I don’t go to the movies often.

Most of the time, the movies playing at the theaters are all regurgitated versions of the same story. I don’t really like action movies, I hate the horror genre, and is there really going to be a better rom-com than When Harry Met Sally or Sabrina (the Audrey Hepburn version, of course)?

But it’s not like I never go to see a movie. I’m in a relationship, after all, and that’s part of the job description: going to the movies with your significant other. But I am very selective about what movies I choose to see at the theater.

Independent movies – that’s my shit.

I know, it’s a super art-pussy thing to say that I love indie films, but it’s true. I like seeing different. I like seeing creativity. I like seeing movies that take chances and aren’t diluted by the multi-billion dollar Hollywood entertainment industry. Give me something done by a struggling artist; it’s in times of struggle where art really transcends.

Which leads me to Electrick Children (2012). I got to watch this a few days ago when I was home alone.
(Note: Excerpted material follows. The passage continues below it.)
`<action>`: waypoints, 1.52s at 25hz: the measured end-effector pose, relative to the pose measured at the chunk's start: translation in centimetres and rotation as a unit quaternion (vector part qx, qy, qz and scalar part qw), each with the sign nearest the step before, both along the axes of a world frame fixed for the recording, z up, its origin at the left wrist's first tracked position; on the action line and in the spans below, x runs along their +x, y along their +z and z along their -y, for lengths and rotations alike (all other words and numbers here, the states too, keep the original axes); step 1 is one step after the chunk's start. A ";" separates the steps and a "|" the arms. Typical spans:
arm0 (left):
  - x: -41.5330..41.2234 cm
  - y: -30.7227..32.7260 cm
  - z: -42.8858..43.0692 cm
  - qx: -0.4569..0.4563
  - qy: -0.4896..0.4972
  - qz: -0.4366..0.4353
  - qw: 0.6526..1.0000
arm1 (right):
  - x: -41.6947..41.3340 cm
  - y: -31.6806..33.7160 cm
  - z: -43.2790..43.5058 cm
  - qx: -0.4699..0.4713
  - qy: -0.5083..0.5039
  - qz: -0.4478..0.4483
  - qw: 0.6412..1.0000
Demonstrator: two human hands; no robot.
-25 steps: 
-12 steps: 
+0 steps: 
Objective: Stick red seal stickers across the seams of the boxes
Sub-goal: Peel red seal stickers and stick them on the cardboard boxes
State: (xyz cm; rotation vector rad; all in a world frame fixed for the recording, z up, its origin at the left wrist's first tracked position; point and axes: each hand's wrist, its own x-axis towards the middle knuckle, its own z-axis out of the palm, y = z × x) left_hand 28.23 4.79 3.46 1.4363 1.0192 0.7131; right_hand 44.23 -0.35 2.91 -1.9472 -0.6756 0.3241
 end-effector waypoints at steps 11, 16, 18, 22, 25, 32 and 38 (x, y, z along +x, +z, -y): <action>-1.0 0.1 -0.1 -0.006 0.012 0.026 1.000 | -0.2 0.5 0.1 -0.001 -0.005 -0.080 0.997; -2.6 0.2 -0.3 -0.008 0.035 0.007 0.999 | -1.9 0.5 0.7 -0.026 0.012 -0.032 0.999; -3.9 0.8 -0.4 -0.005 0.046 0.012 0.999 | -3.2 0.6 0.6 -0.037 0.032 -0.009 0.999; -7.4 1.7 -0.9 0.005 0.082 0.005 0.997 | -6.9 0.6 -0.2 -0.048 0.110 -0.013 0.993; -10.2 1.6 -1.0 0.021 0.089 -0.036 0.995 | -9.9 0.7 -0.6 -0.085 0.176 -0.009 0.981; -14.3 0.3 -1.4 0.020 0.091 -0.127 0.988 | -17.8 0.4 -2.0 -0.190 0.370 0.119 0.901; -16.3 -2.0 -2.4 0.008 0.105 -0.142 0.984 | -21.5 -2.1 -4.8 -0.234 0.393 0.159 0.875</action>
Emily really hates my taste in movies because she has an overall lack of imagination when it comes to the big screen. Yeah, that’s right I said it.

Back to the movie. No spoilers here, but it’s about a young Mormon teenage girl who runs away from home after finding out that she’s pregnant. That’s all I’ll say about the story. Hopefully, you’ll see it for yourself (It’s on Netflix, so even the laziest of you blog-reading slobs can muster up the effort to put it on your TV).
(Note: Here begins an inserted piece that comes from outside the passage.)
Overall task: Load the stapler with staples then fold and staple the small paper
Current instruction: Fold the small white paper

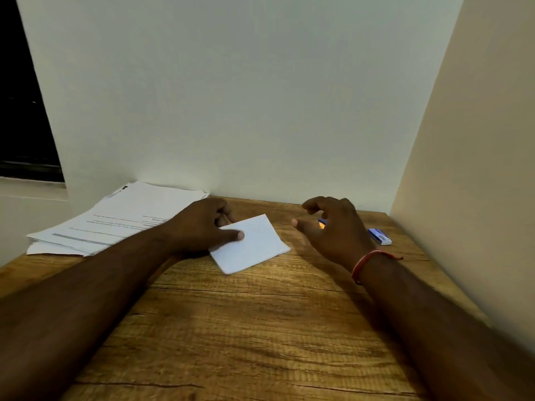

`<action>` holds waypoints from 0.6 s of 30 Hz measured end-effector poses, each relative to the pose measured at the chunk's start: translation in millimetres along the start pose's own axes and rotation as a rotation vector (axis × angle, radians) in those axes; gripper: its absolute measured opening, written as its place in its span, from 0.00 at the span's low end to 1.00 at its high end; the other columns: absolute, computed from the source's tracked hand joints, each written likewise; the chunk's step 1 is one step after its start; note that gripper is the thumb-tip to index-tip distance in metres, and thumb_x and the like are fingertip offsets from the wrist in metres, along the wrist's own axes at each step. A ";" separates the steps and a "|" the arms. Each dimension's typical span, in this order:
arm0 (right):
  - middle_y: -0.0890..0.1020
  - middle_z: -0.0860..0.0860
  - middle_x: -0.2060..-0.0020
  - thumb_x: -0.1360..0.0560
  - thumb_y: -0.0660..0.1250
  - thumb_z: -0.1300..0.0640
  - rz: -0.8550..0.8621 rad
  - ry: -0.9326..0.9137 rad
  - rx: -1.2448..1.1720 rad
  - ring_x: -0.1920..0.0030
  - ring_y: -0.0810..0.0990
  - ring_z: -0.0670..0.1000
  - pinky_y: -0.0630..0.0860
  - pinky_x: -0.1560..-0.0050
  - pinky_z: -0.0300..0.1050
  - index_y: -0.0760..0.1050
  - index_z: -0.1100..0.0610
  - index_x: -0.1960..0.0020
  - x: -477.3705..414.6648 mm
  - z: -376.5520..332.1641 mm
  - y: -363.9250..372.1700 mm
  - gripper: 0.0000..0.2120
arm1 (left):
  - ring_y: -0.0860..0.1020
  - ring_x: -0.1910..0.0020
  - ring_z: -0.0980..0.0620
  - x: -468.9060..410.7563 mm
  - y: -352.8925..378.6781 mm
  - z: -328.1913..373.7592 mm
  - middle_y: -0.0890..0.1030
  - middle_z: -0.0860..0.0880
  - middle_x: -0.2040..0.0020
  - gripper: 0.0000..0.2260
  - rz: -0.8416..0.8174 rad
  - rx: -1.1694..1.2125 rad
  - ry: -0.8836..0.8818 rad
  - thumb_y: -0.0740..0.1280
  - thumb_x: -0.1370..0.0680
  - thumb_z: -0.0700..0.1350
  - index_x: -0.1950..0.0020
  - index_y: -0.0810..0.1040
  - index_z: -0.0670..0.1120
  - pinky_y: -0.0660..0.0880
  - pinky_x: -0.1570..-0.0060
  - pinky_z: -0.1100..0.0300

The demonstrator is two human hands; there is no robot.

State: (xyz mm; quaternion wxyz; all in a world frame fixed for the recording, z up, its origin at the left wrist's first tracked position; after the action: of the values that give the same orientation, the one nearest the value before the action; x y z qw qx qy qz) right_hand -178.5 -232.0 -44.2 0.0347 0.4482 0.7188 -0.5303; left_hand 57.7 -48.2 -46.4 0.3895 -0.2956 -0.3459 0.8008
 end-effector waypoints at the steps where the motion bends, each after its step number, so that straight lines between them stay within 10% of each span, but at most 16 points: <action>1: 0.83 0.42 0.43 0.23 0.77 0.40 -0.014 0.014 -0.072 0.40 0.77 0.47 0.76 0.44 0.44 0.81 0.47 0.33 1.9 -3.3 2.0 0.22 | 0.86 0.53 0.54 1.4 1.2 0.8 0.89 0.54 0.57 0.10 0.048 0.068 0.014 0.83 0.23 0.55 0.49 0.86 0.54 0.77 0.53 0.57; 10: 0.88 0.57 0.48 0.29 0.83 0.43 -0.185 0.344 -0.927 0.56 0.84 0.50 0.83 0.53 0.50 0.84 0.51 0.35 7.2 -16.0 14.8 0.26 | 0.86 0.54 0.60 5.3 9.4 15.9 0.91 0.52 0.52 0.04 0.342 0.606 0.075 0.76 0.15 0.47 0.47 0.90 0.48 0.79 0.54 0.67; 18: 0.82 0.54 0.61 0.21 0.77 0.58 -0.242 0.384 -1.108 0.64 0.78 0.49 0.76 0.65 0.42 0.83 0.68 0.44 9.1 -15.9 15.9 0.13 | 0.86 0.58 0.62 7.6 14.6 19.9 0.90 0.54 0.57 0.06 0.314 0.791 0.039 0.74 0.14 0.45 0.44 0.88 0.42 0.80 0.56 0.67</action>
State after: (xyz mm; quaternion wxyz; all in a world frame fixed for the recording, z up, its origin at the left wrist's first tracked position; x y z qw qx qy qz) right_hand -166.4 -213.2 -53.8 0.0721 0.3661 0.9277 0.0137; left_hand 32.8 -55.0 -47.7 0.3529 -0.1877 0.0445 0.9156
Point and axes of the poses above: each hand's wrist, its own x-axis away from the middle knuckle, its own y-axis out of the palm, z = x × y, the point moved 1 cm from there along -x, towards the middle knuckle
This movie is the directorial debut for Rebecca Thomas, who also wrote the screenplay. She was in her twenties when it came out, and she was raised up as a Mormon herself. What does this mean? Being young, Thomas was just dumb enough to make a movie like this, and it came from a personal perspective.

Think about that last sentence – I could have replaced Thomas with Scorsese to describe Mean Streets or Coppola to describe The Godfather. That’s all I need to know about this movie – I’m in.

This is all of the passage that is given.